Would you reproduce the whole listing below without altering a single word?

Material provided:

####

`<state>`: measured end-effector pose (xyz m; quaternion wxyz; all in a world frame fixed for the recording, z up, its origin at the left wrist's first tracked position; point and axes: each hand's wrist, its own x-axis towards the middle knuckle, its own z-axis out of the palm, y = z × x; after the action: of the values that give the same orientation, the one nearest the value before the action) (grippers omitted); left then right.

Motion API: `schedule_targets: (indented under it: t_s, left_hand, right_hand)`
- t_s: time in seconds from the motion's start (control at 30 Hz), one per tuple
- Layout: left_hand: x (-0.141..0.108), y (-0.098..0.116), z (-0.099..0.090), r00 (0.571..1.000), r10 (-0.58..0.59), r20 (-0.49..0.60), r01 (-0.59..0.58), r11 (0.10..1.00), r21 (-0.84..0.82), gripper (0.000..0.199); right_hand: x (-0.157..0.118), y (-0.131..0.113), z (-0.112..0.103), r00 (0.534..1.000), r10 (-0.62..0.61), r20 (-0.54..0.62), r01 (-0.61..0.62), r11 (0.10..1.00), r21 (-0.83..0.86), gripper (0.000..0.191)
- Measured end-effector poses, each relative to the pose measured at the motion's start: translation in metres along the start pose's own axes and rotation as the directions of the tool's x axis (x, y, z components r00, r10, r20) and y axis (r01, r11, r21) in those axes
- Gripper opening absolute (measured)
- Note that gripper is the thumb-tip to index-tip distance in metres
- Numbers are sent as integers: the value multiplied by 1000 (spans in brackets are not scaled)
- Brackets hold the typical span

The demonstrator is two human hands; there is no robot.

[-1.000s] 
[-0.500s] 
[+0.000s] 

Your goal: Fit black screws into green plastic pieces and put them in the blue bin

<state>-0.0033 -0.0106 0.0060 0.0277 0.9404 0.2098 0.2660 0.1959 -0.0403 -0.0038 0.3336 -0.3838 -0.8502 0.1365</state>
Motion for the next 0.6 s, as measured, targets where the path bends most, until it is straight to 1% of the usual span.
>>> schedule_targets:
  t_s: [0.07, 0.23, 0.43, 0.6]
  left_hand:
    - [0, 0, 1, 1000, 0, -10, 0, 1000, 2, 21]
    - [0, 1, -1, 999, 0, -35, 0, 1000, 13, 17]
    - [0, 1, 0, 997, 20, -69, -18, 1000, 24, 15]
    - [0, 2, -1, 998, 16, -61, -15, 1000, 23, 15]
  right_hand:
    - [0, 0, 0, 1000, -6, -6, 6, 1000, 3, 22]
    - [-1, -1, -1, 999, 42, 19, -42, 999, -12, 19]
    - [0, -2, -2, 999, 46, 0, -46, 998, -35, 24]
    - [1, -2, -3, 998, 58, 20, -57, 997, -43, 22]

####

Exercise output:
`<state>`: measured end-effector pose (xyz m; quaternion wxyz; all in a world frame fixed for the recording, z up, its origin at the left wrist's first tracked position; point and axes: each hand's wrist, its own x-axis towards the middle knuckle, its own z-axis out of the palm, y = z × x; after the action: of the values that give the same orientation, the one nearest the value before the action) (grippers omitted); left then right.

Motion API: `schedule_targets: (indented under it: t_s, left_hand, right_hand)`
- t_s: time in seconds from the motion's start (control at 30 Hz), one per tuple
- Layout: left_hand: x (-0.141..0.108), y (-0.098..0.116), z (-0.099..0.090), r00 (0.571..1.000), r10 (-0.58..0.59), r20 (-0.49..0.60), r01 (-0.59..0.58), r11 (0.10..1.00), r21 (-0.84..0.82), gripper (0.000..0.199); right_hand: x (-0.157..0.118), y (-0.131..0.113), z (-0.112..0.103), r00 (0.534..1.000), r10 (-0.62..0.61), r20 (-0.54..0.62), r01 (-0.61..0.62), r11 (0.10..1.00), r21 (-0.83..0.86), gripper (0.000..0.191)
- Measured end-effector poses, each relative to the pose measured at the motion's start: translation in metres along the start pose's own axes and rotation as the directions of the tool's x axis (x, y, z components r00, r10, r20) and y axis (r01, r11, r21) in those axes
- Gripper opening absolute (measured)
- Note that gripper is the thumb-tip to index-tip distance in metres
- Numbers are sent as integers: the value multiplied by 1000 (spans in brackets are not scaled)
- Brackets hold the typical span

The demonstrator is two human hands; there is no robot.

[-1.000s] 
[-0.500s] 
[+0.000s] 

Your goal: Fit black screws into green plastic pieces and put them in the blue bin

<state>-0.0033 -0.0106 0.0060 0.0277 0.9404 0.2098 0.2660 0.1959 -0.0403 -0.0038 0.3336 -0.3838 -0.8502 0.1365</state>
Motion for the next 0.6 s, as measured, targets where the path bends most, until it is straight to 1% of the usual span.
>>> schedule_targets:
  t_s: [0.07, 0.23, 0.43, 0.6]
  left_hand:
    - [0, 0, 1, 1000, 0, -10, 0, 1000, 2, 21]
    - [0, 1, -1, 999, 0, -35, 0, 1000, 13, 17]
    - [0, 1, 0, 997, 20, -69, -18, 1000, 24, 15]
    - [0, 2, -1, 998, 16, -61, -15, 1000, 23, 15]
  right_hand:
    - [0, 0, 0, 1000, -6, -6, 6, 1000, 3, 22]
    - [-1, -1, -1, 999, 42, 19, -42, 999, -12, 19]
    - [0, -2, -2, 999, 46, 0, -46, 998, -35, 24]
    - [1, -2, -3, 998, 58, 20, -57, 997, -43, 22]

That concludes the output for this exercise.